Disubstituted anthraquinones

All the disubstituted amidoanthraquinone regioisomers examined in this paper stabilise parallel triplexes, and there is only a 6-fold difference in their apparent binding constants. A very different pattern is seen with the antiparallel triplexes. Triplexes formed by TG-containing oligonucleotides are stabilised only by the 2,7- and 1,8-disubstituted anthraquinones and not by their 1,5- and 2,6- regioisomers. In addition the 2,7- and 1,8- compounds have different affinities for TG-containing triplexes: 3 µM of the 2,7-compound produces a C₅₀ value of 0.36 ± 0.07 M, while 10 µM of the 1,8-disubstituted anthraquinone only induces a C₅₀ value of 0.61 ± 0.23 M. The greater effect of the 2,7-compound is evident in that this compound alone is able to stabilise the interaction with the 12mer TG oligonucleotide.
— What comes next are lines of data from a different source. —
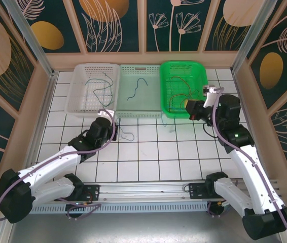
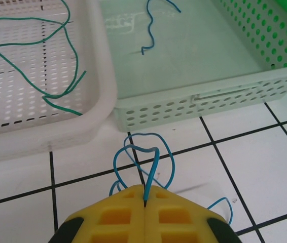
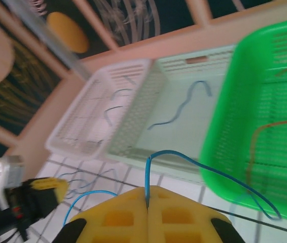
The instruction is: Untangle the cables
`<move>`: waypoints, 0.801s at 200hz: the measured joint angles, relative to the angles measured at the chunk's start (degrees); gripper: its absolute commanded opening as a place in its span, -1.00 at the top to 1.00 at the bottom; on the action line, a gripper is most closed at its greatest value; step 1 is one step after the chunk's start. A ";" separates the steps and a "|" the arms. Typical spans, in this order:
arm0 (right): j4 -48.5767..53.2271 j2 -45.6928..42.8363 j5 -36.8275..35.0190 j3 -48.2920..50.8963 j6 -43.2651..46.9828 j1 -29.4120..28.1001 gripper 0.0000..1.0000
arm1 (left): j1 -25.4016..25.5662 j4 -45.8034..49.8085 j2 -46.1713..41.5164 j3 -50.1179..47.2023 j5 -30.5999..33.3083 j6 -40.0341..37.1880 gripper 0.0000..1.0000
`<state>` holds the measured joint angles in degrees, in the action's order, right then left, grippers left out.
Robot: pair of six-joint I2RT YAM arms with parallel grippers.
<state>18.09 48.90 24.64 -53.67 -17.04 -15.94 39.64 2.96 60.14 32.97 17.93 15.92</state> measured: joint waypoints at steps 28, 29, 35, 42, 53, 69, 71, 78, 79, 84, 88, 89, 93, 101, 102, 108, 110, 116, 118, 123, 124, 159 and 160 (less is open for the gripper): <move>-1.64 3.78 2.34 -5.92 0.04 -2.97 1.00 | 0.00 -0.74 0.00 -0.31 -1.27 -0.07 1.00; -1.73 3.91 2.43 -6.12 0.02 -3.02 1.00 | 0.02 -0.81 0.00 -0.33 -1.29 -0.04 1.00; -2.58 5.29 2.62 -8.04 0.04 -3.43 1.00 | 0.00 -1.07 0.00 -0.50 -1.49 -0.02 1.00; -3.56 7.06 2.99 -10.23 0.09 -3.82 1.00 | 0.02 -1.36 0.00 -0.68 -1.68 -0.02 1.00; -5.42 10.25 3.63 -13.51 0.22 -4.24 1.00 | 0.00 -1.70 0.00 -0.90 -2.25 0.02 1.00; -7.91 16.24 4.70 -18.91 0.22 -4.61 1.00 | 0.00 -2.49 0.00 -1.11 -2.73 0.04 1.00; -8.13 16.94 4.83 -19.45 0.26 -4.66 1.00 | 0.00 -2.62 0.00 -1.11 -2.78 0.11 1.00; -9.20 20.17 5.20 -21.97 0.31 -4.83 1.00 | 0.02 -2.97 0.00 -1.16 -2.95 0.22 1.00; -9.31 20.59 5.27 -22.21 0.31 -4.83 1.00 | 0.02 -2.99 0.00 -1.16 -2.97 0.22 1.00; -10.03 22.77 5.46 -23.78 0.44 -4.87 1.00 | 0.00 -3.19 0.00 -1.16 -2.97 0.24 1.00; -10.60 24.39 5.68 -24.76 0.50 -4.98 1.00 | 0.00 -3.32 0.00 -1.16 -3.06 0.24 1.00; -10.80 24.98 5.68 -25.18 0.52 -5.01 1.00 | 0.00 -3.37 0.00 -1.16 -3.08 0.24 1.00; -11.41 26.64 5.81 -25.99 0.68 -5.09 1.00 | 0.02 -3.48 0.00 -1.16 -3.17 0.24 1.00; -12.96 30.21 6.14 -27.63 0.74 -5.16 1.00 | 0.00 -3.76 0.00 -1.16 -3.30 0.24 1.00; -13.09 30.51 6.14 -27.74 0.76 -5.16 1.00 | 0.02 -3.85 0.00 -1.16 -3.37 0.24 1.00; -14.23 32.87 6.54 -28.41 0.76 -5.18 1.00 | 0.00 -4.04 0.02 -1.16 -3.61 0.24 1.00; -14.58 33.64 6.51 -28.63 0.79 -5.18 1.00 | 0.02 -4.15 0.02 -1.16 -3.65 0.26 1.00; -15.65 36.26 6.91 -29.35 0.68 -5.18 1.00 | 0.00 -4.42 0.09 -1.16 -3.89 0.26 1.00; -15.98 37.20 7.02 -29.64 0.63 -5.18 1.00 | 0.00 -4.50 0.13 -1.16 -3.96 0.26 1.00; -16.65 39.30 7.41 -30.36 0.61 -5.16 1.00 | 0.00 -4.72 0.24 -1.16 -4.02 0.26 1.00; -16.74 39.60 7.41 -30.45 0.59 -5.18 1.00 | 0.00 -4.74 0.26 -1.16 -4.04 0.26 1.00; -18.29 55.56 9.11 -38.88 0.22 -5.35 1.00 | 0.02 -6.12 1.70 -1.16 -4.68 0.26 1.00; -18.29 55.80 9.14 -39.01 0.22 -5.35 1.00 | 0.00 -6.14 1.75 -1.16 -4.70 0.26 1.00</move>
<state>-0.21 104.71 33.78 -92.68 -16.82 -21.30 39.64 -3.18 61.89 31.81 13.23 16.19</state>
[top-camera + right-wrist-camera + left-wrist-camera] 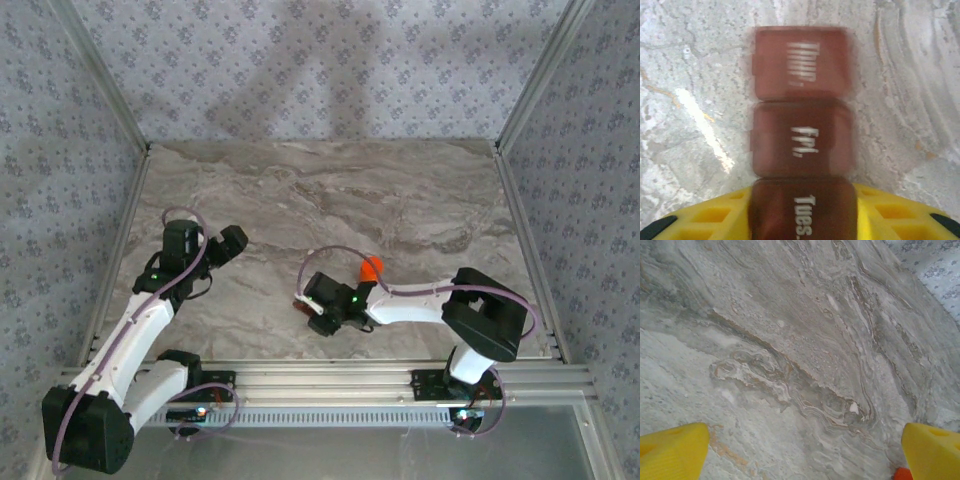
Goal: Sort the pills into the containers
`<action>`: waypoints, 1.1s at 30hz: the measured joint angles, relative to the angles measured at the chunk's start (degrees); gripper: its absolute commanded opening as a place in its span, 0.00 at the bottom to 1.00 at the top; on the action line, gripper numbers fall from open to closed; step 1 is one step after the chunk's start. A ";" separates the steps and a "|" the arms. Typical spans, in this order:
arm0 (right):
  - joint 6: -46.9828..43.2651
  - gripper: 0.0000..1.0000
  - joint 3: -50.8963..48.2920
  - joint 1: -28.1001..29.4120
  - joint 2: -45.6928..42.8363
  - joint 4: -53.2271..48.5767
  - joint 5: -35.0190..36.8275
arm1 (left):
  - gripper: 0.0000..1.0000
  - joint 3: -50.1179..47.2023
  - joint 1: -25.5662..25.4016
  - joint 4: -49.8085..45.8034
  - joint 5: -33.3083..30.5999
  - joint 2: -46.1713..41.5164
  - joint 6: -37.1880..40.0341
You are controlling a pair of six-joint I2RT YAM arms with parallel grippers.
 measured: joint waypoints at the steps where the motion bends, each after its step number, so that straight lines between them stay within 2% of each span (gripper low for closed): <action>1: 0.11 0.44 -0.13 -0.24 -0.28 -0.09 -0.02 | 0.98 -0.02 0.00 0.07 0.57 0.00 -1.07; 11: 4.35 0.43 1.33 -6.27 -8.74 -1.84 -2.08 | 0.98 -1.77 -0.44 5.18 6.34 -1.11 -14.84; 18: 9.29 0.43 7.72 -10.84 -10.71 -0.44 -4.94 | 0.98 -3.93 -4.48 14.67 10.54 -1.53 -23.23; 25: 12.20 0.42 12.52 -12.00 -9.38 1.03 -7.50 | 0.98 -2.80 -9.57 21.00 11.37 4.00 -26.34; 33: 13.33 0.42 13.05 -11.74 -7.37 1.44 -8.15 | 0.98 -0.94 -12.46 24.15 11.28 6.82 -27.06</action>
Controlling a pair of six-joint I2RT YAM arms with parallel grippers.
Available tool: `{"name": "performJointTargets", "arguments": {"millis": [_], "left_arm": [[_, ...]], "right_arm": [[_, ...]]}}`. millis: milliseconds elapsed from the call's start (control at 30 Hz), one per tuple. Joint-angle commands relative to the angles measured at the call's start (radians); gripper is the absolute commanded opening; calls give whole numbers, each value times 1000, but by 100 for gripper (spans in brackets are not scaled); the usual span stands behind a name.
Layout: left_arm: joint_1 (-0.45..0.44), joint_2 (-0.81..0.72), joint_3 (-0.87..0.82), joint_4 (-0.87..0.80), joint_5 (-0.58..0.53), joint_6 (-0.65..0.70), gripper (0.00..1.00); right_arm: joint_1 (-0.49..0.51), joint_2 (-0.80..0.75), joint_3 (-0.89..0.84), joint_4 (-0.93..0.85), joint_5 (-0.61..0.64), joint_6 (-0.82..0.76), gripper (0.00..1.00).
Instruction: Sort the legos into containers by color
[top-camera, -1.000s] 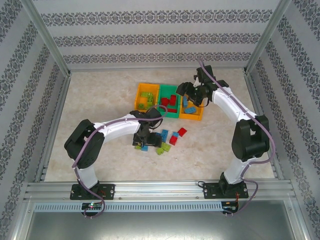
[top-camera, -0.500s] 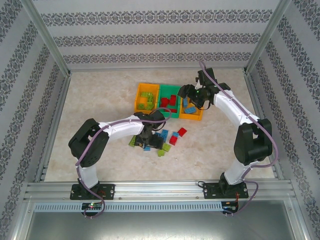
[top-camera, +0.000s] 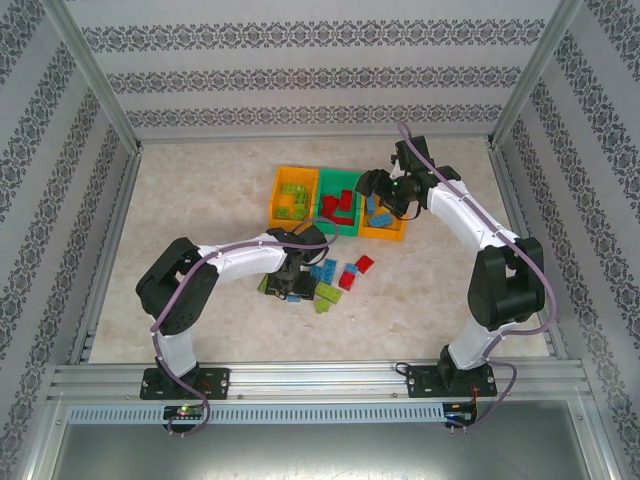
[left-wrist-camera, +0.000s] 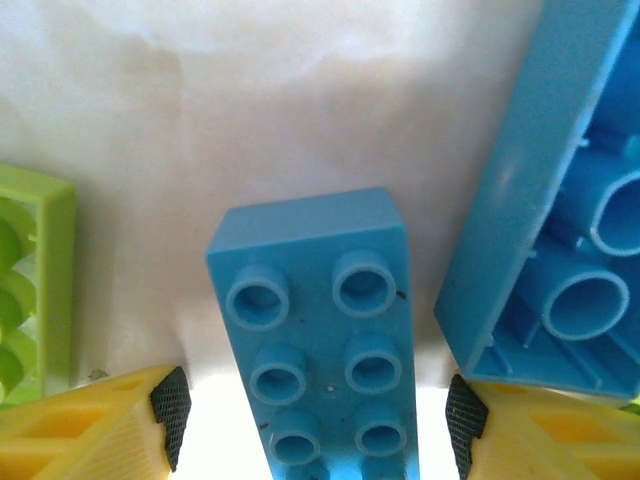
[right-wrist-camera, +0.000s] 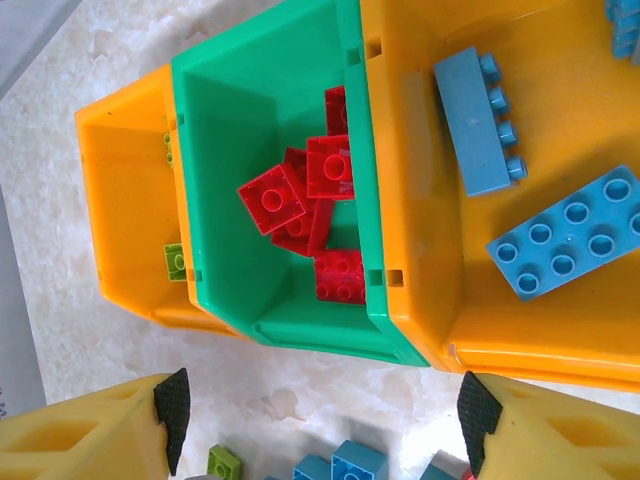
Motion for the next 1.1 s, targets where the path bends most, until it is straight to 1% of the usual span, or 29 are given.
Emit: {"name": "performJointTargets", "arguments": {"millis": [0,200,400,533,633,833,933,1067], "left_arm": [[-10,5,11,-15,-28,-6,63],[-10,44,41,-8,-22,14,44],[-9,23,29,-25,-26,12,23],[-10,-28,8,-49,-41,-6,20],[-10,-75,16,-96,-77,-10,20],[-7,-135,112,-180,-149,16,19],[-4,-122,216,-160,-134,68,20],[-4,-40,396,-101,-43,166,20]], "right_arm": [[-10,-20,6,-16,29,-32,73],[-14,-42,3,-19,61,-59,73],[-42,-63,-13,-42,80,-82,73],[-66,-85,-36,-44,97,-96,73],[-79,-96,-46,-62,122,-121,73],[-122,-115,-81,-81,179,-132,74],[-149,-126,-108,-62,194,-119,74],[-172,-125,-130,-45,234,-117,74]]}}
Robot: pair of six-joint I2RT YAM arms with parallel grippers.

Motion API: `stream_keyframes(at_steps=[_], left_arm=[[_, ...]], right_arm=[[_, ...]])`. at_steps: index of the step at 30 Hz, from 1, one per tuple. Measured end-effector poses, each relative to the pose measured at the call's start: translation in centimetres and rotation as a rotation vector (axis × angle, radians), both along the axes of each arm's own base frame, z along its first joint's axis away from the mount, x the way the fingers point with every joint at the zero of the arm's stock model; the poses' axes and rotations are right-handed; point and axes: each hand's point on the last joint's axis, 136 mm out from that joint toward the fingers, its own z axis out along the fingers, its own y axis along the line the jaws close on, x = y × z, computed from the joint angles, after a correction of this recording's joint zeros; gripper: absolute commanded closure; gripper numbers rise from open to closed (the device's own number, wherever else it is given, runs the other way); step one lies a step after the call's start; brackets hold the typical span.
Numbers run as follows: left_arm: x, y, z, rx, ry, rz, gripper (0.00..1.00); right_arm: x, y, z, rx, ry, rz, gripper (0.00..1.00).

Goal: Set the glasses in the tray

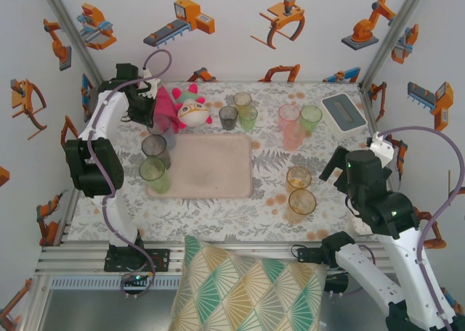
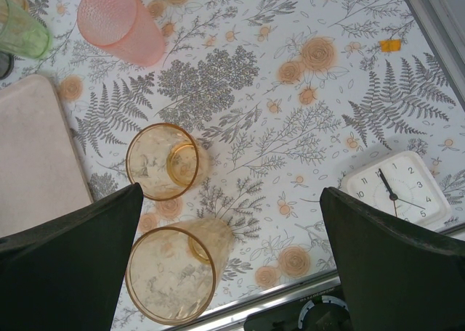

The triplexes formed with the AG-containing oligonucleotides show the opposite order of stabilisation by the various anthraquinones. The 2,7- and 1,8-anthraquinones have no detectable effect on the stability of AG triplexes. The 1,5-disubstituted anthraquinone produces a C₅₀ value of 1.2 ± 0.3 µM with 10 M ligand and appears to be about six times more potent than the 2,6-disubstituted anthraquinone which produces a C₅₀ value of 7.3 ± 1.7 µM.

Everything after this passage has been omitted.